Constant employee turnover - Anonymous employee OrthoFX Employee Review

2.0
11 Nov 2025
Anonymous employee
Recommend
CEO approval
Business outlook

Pros

Flexible schedule and collaborative teammates (when they stay)

Cons

Most employees are there less than a year or even six months. Poor leadership and turnover of leadership. Shipping issues which creates products being delayed to customers which makes it hard to retain customers and bring on new customers. Benefits are decent, but they don’t match 401(k). The CEO Glassdoor is asking for a rating of isn’t even at the company anymore.

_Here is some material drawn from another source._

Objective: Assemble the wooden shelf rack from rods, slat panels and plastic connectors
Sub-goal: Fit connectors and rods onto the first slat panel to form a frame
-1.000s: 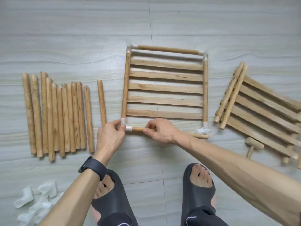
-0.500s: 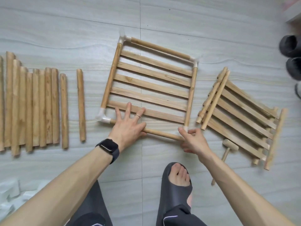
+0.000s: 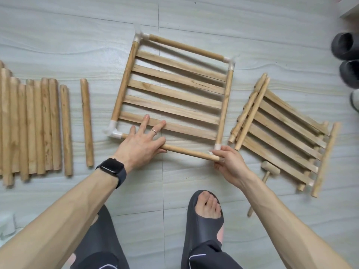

Explore other reviews about OrthoFX

5.0
10 Jul 2023
Anonymous employee
Recommend
CEO approval
Business outlook

Pros

Product and service model that is differentiated, great comp, good working relationships, supportive management

Cons

Low brand awareness and needs more investment

1.0
19 Mar 2026
Recommend
CEO approval
Business outlook

Pros

A true differentiator of an aligner. Was recruited for this position but was told by friends in the industry to run away…fast. Ended up joining the company due to the aligner being a true game changer and the latest VP of sales seeming like a straight shooter and someone you’d like to work for. I still think Jon is that guy, but not under this executive team.

Cons

- Leadership on the executive level is a problem. Too many try to lead instead of collaborate for the greater good. Latest sales leader tried his best but it’s clear he’s being leashed due to their short sighted aspirations. - Dysfunctional directives when it comes to sales strategy. Sales VP wants to create organic relationships with ortho’s to show how the aligner differentiates itself from legacy brands. Leadership seemingly doesn’t like the length of the sales cycle to win over orthos. This leads employees to wonder what the actual goal is when both sides are describing their ideal solution. - Employee churn is insane. The top level leadership simply think replacing is a solution instead of leaning into training/developement. This leads to distrust amongst doctors and offices. Leadership gave 4 employees roughly 2.5 months post training before letting them go. - Manufacturing lag times were a huge headache. This was starting to improve but was a struggle to shake that notion from orthos. - The latest sales leader means well and is doing their best to institute the right ingredients to make things run smoothly. Unfortunately, I’m not sure leadership will give him the time to see that through. When you’re hiring “your own people” then firing them within three months, how much trust does leadership have in you?